◆ What you need to do
Every line below that holds the word "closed" must be listed.

◆ Data records
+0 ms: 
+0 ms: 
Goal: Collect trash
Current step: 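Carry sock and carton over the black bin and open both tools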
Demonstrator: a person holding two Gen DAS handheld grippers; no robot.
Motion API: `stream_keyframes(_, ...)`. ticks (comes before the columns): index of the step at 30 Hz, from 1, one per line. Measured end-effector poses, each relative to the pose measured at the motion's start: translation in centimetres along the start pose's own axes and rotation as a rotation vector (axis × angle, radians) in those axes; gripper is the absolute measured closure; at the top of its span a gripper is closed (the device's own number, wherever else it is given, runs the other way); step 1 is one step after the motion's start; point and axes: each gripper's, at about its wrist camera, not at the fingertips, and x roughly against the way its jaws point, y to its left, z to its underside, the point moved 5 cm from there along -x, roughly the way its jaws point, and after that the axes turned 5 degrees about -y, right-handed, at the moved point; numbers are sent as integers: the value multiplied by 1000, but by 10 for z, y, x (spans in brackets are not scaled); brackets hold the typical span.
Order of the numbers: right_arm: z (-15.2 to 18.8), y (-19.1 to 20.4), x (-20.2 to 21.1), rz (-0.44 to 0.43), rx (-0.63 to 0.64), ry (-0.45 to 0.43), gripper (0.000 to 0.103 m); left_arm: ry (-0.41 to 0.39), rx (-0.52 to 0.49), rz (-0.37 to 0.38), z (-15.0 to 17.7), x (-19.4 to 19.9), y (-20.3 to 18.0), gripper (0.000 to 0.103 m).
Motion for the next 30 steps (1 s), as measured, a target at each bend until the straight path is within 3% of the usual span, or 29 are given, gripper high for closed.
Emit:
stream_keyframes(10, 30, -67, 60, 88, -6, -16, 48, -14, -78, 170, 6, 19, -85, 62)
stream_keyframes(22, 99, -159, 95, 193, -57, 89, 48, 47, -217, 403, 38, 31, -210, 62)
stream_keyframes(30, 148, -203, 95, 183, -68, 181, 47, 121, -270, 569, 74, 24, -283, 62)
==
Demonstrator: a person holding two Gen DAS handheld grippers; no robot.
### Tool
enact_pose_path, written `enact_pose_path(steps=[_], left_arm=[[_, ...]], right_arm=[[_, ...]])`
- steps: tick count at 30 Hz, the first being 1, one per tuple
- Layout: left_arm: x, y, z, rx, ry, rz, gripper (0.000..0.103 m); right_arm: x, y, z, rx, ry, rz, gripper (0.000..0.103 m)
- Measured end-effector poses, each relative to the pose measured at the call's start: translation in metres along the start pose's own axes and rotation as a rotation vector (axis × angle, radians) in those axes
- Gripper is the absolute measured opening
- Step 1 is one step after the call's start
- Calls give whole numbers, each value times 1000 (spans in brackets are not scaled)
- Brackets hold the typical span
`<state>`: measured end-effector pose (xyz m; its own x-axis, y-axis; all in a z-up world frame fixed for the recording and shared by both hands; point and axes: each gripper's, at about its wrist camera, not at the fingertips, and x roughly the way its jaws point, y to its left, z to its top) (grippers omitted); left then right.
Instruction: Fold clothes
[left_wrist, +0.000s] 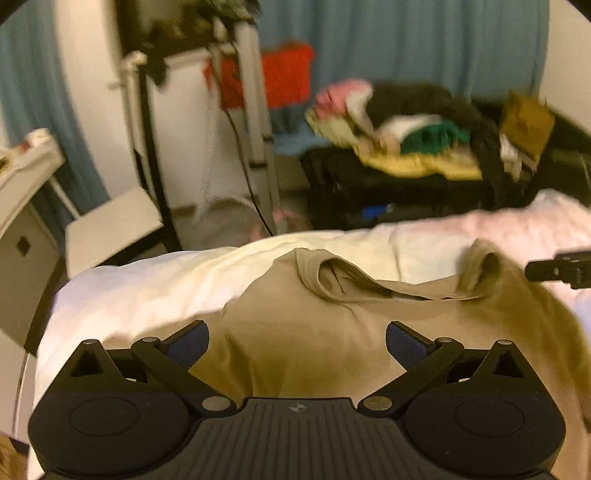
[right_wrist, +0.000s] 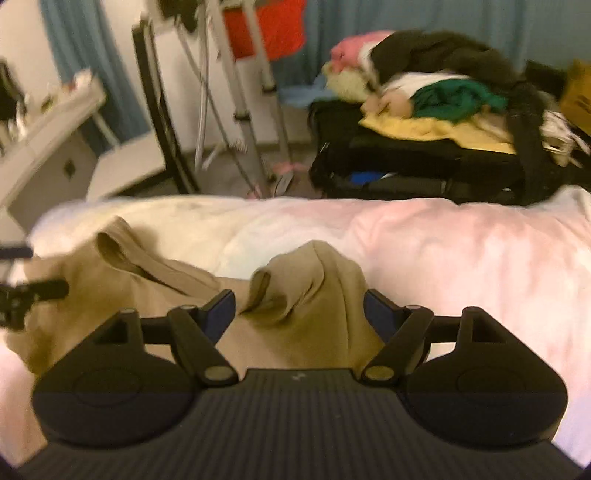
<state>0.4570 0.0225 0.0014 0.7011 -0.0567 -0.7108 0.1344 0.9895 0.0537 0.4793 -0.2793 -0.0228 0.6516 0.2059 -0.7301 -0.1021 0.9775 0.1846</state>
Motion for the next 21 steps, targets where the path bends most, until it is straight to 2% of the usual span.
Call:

◆ Solution
Motion API: `stream_keyframes(_, ...)`. ticks (comes before the columns): index of the step at 30 Hz, from 1, one per line. Measured end-effector poses, each relative to the pose measured at the motion's start: translation in centimetres along the start pose's own axes and rotation as a rotation vector (axis × angle, radians) in those axes; gripper is the absolute measured closure; at the top of its span a gripper is closed (the device's own number, wherever else it is given, runs the other way); step 1 is one step after the motion's start; point and axes: each gripper's, at about its wrist camera, not at the fingertips, and x roughly against the way its jaws point, y to its left, z to its underside, the point moved 5 cm from there along -x, roughly the way its jaws point, and after that the axes turned 5 degrees about -y, right-handed, at the moved point; numbers are sent as integers: the value multiplied by 1000, but by 10 for z, y, x (spans in brackets are not scaled); brackets hold the typical span.
Motion for the next 30 steps (1 s), as measured, a target at each bend until the straight path is within 3% of the usual span, or 29 are given, gripper high for closed.

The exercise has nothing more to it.